The government has insisted that the Arts Council cuts its own operating costs by half—from £22 million to £11 million. It is now wholly focussed on encouraging private investment, repressing opposition to the arts cuts, and encouraging deference to big business.
In addition to the devastating effects of these cuts, many arts groups and local facilities will be forced to close or be left struggling following proposed cuts as a result of sharp reductions in local council funding. Regional centres will be doubly impacted by cuts, as they rely on local authority spending alongside ACE funding.
Beyond London, according to a November 5 Guardian editorial, most theatres, orchestras and galleries depend on support from local councils. With the abolition of the Museums, Libraries and Archives Council, council-owned museums and galleries and their assets, from the buildings to the pictures on the walls, are now the councils’ to sell.
The cuts are set to have a huge impact on arts in schools. The arts education charity Creativity, Culture and Education, which developed learning plans for schools, has had its funding for the next financial year halved to £19 million. Pupils in over 2,500 schools, as many as 400,000, benefited from CCE arts education programmes. CCE’s chief executive Paul Collard points out, “The more affluent middle classes will always provide opportunities for children to take part in the arts and will continue to do so, but there is a real shortage of opportunities for disadvantaged young people.”
In a first for the UK, Somerset Council is proposing to end all direct arts grants—amounting to £160,000—currently awarded to 10 organisations, including film, theatre and production companies. Other councils could follow suit.
The Crucible, The Lyceum and The Crucible Studio—comprising the Sheffield Theatres Group—provide an example of the impact on regional theatre. The group is set to lose more than £94,000 and could also be impacted by changes in Sheffield City Council funding. The council is about to implement a 7.5 percent overall cut in the next month.

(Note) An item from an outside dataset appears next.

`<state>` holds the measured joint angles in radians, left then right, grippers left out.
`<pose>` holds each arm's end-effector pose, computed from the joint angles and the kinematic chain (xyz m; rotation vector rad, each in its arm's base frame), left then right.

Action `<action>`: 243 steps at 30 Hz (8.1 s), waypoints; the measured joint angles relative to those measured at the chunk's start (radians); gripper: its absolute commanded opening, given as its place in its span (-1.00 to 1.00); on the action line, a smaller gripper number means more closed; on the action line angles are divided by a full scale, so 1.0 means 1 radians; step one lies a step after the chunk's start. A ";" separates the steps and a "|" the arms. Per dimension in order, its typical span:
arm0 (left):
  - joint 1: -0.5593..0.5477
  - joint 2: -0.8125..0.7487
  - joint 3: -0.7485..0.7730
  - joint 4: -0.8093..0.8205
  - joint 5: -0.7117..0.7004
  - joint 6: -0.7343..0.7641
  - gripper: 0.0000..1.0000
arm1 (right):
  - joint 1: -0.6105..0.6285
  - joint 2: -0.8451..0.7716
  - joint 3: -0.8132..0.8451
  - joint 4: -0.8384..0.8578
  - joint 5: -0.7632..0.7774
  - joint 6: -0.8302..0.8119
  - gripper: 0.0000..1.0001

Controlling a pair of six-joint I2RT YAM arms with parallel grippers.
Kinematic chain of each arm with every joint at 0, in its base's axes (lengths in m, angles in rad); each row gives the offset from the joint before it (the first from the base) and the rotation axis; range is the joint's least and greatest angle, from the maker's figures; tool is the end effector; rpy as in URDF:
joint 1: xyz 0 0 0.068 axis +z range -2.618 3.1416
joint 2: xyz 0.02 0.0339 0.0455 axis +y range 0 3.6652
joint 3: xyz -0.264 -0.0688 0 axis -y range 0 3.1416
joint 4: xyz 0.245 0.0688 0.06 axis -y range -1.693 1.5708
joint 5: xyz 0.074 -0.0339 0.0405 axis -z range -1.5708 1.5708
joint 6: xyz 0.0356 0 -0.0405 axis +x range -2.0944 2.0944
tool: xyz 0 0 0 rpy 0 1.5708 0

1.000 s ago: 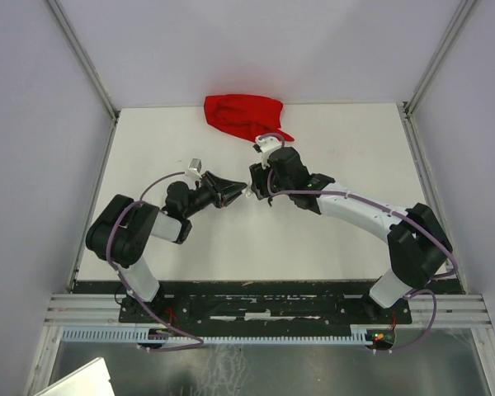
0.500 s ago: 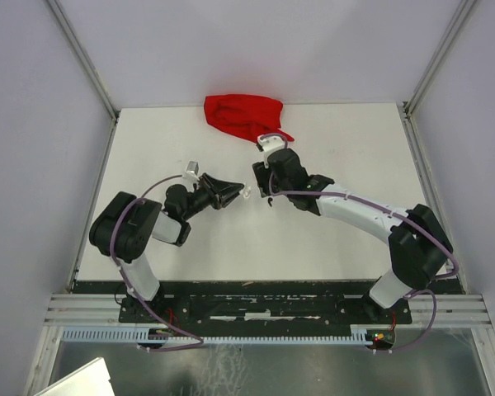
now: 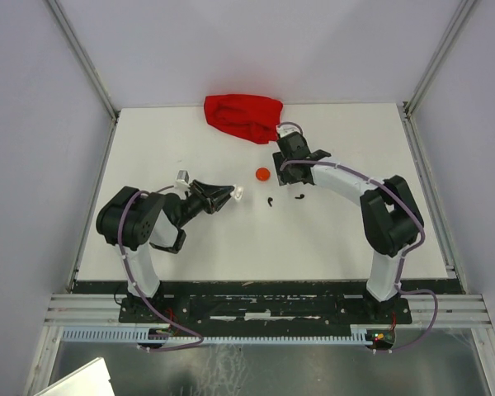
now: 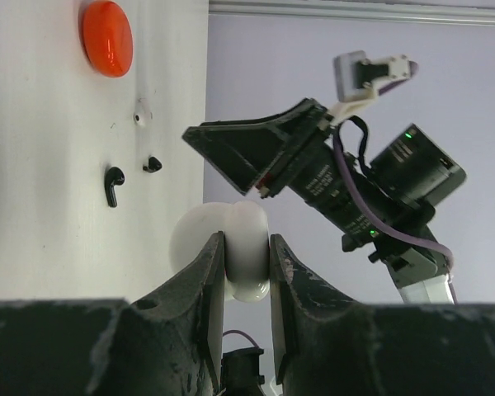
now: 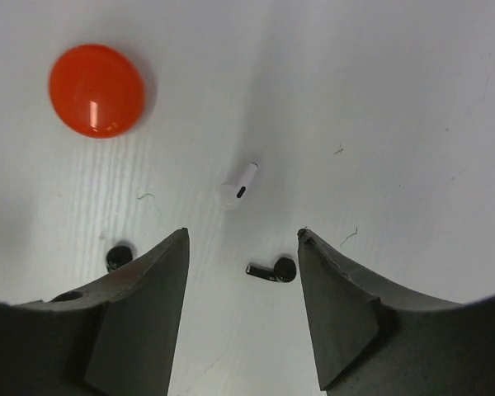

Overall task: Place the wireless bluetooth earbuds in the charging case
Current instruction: Pick up the earbud from the center of the board, then place the earbud in the charging case.

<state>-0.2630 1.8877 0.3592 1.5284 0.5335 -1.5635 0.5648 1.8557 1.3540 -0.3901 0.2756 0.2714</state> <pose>0.2630 -0.0896 0.1221 -0.7133 1.7678 -1.7625 0.3480 0.2090 0.2174 -0.2360 2.4060 0.0402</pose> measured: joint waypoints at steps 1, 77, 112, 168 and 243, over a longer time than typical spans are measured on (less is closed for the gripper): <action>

Former Labour government minister David Lammy has waded into the arts debate, defending his party’s initiation of arts cuts as an attempt to “move beyond institutions and to focus our cultural policy on people”.
Christine Payne, the general secretary of Equity, the actors union, was predictably weak in her response. “For Equity, the test of whether this new funding structure is fit for purpose will be the transparency of the criteria by which funding decisions will be made,” she said.
The union, which represents actors, stage managers, dancers, choreographers, designers, technicians, street artists and education facilitators, have been adapting to the commercial debate and focusing on the money that theatre supposedly brings in. This dismisses the importance of less commercially centred theatres and sends the message out to members that such work is dispensable.
Payne also trumpets the “performance specific activity” in Equity workplaces, but this also marginalises the important non-performance-related activities around theatre, such as theatre in education. The feeble Equity opposition extends no further than a plea to “Lobby Your Local Council”.
The coalition government and the department for Culture Media and Sport have absolved themselves of any responsibility for arts education and are instead involved in a campaign to encourage philanthropic contributions. These measures undermine the viability of public enjoyment and immersion in art, which will be at the mercy of individuals and corporations who have a vested interested in commercial values.
A newly relaunched “Matched Funding” scheme challenges institutions to raise private funds and have part of that matched by the government. Already the National Theatre is getting £10 million from Travelex businessman Lloyd Dorfman. The Serpentine Gallery will receive an undisclosed sum from the Mortimer and Sackler Foundation. Lord Sainsbury is getting involved in donations.